The USC team has produced graphene/polymer sheets ranging in sizes up to 150 square centimeters that in turn can be used to create dense arrays of flexible OPV cells.

These OPV devices convert solar radiation to electricity, but not as efficiently as silicon cells. The power provided by sunlight on a sunny day is about 1000 watts per meter square. "For every 1000 watts of sunlight that hits a one square meter area of the standard silicon solar cell, 14 watts of electricity will be generated," says Lewis Gomez De Arco, a doctoral student and a member of the team that built the graphene OPVs. "Organic solar cells are less efficient; their conversion rate for that same one thousand watts of sunlight in the graphene-based solar cell would be only 1.3 watts."

But what graphene OPVs lack in efficiency, they can potentially more than make for in lower price and, greater physical flexibility. Gomez De Arco thinks that it may eventually be possible to run printing presses laying extensive areas covered with inexpensive solar cells, much like newspaper presses print newspapers.
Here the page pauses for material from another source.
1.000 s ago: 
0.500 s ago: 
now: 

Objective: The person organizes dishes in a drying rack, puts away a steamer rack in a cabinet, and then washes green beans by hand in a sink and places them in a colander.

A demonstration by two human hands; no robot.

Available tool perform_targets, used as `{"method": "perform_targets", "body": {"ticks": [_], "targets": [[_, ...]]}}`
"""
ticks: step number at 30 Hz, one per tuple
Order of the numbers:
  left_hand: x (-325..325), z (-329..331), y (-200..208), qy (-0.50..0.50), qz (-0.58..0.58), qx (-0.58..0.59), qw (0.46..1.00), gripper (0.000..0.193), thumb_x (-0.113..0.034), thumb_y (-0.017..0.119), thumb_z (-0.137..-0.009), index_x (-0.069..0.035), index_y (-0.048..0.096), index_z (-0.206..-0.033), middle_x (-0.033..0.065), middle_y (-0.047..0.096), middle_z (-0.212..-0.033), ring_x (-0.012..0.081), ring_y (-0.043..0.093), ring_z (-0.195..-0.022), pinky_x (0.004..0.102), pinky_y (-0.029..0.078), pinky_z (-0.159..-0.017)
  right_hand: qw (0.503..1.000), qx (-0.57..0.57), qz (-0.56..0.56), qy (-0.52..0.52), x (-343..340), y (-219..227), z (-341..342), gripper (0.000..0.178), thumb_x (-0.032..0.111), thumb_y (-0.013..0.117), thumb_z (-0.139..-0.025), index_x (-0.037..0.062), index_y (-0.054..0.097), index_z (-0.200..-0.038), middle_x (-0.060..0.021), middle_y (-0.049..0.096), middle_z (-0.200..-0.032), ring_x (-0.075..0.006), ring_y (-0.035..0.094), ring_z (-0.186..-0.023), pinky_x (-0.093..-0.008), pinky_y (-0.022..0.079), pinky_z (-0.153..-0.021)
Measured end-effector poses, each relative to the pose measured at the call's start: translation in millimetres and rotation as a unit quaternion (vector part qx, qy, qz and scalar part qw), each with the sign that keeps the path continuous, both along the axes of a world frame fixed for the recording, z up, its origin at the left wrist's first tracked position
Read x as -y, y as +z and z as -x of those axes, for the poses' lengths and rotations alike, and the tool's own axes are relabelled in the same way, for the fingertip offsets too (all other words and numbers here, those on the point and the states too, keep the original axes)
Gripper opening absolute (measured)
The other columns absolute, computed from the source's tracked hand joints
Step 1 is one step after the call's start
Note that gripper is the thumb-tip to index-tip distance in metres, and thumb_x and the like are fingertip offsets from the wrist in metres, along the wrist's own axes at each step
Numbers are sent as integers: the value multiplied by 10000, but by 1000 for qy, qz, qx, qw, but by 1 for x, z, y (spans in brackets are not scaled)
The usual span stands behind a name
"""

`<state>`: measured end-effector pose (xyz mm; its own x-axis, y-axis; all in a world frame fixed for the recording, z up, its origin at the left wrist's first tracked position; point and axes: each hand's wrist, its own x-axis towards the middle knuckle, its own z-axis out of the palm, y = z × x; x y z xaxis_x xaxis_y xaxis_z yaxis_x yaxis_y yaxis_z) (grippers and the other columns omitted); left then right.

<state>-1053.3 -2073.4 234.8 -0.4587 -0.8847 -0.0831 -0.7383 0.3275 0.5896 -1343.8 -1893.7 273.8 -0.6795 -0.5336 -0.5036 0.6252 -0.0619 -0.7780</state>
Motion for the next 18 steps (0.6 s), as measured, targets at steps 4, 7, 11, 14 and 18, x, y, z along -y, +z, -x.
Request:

"They could be hung as curtains in homes or even made into fabric and be worn as power generating clothing. I can imagine people powering their cellular phone or music/video device while jogging in the sun," he said.

The USC researchers say graphene OPVs would be major advance in at least one crucial area over a rival OPV design, one based on Indium-Tin-Oxide (ITO). In the USC team's tests, ITO cells failed at a very small angle of bending, while the graphene-based cells remained operational after repeated bending at much larger stress angles. This would give the graphene solar cells a decided advantage in some uses, including the printed-on-fabric applications proposed by the USC team.

Zhou and the other researchers on the USC team -- which included Yi Zhang, Cody W. Schlenker, Koungmin Ryu, and Mark E. Thompson in addition to Gomez de Arco -- are excited by the potential for this technology.

Their paper concludes that their approach constitutes a significant advance toward the production of transparent conductive electrodes in solar cells. "CVD graphene meets the most important criteria of abundance, low cost, conductivity, stability, electrode/organic film compatibility, and flexibility that are necessary to replace ITO in organic photovoltaics, which may have important implications for future organic optoelectronic devices."